UBINIG
- Formation: 1984
- Headquarters: Dhaka, Bangladesh
- Region served: Bangladesh
- Official language: Bengali
- Website: www.ubinig.org

= UBINIG =

Non-governmental organization based in Dhaka, Bangladesh

UBINIG (Unnayan Bikalper Nitinirdharoni Gobeshona, the Policy Research for Development Alternatives) is a non-governmental organization based in Dhaka, the capital of Bangladesh. Founded in 1984, the organization has established nine vidyaghar (learning places). Farida Akhtar is the organization's executive director.

==History==
UBINIG was established in 1984 by Farhad Mazhar. It founded Prabartana, an organization promoting traditional agriculture and textile manufacturing in 1989. It founded Naya Krishi Andolon, which campaigns against genetically modified and hybrid corps.
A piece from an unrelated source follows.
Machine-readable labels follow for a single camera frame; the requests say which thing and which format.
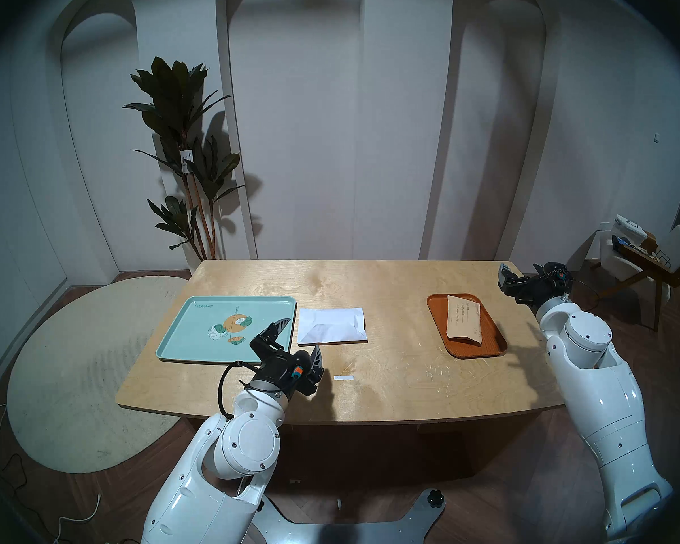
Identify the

UBINIG's stated goals include equality and justice, diversity, and the promotion of social rights and responsibilities. It seeks to train communities in environmental concerns, trade policies, family planning, and labor rights, particularly as they apply to women employed in the clothing industry. It has conducted research on the nutritional values of regional food supplies and made major contributions to the formulation of policies protecting biodiversity in the region.

On seed policy, the organization opposes the use of hybrid seed varieties in the region as requiring burdensome purchase costs along with additional needs for fertilizers, pesticides, and water. In 2008, the organization expressed its opposition to a leading Bangladeshi NGO, BRAC, which promoted hybrid varieties. UBINIG representative Farida Akhter attended the World Bank's annual meeting in October 2023 to present a letter carrying 70,000 supporters' signatures demanding the right for farmers to preserve and use their own seeds.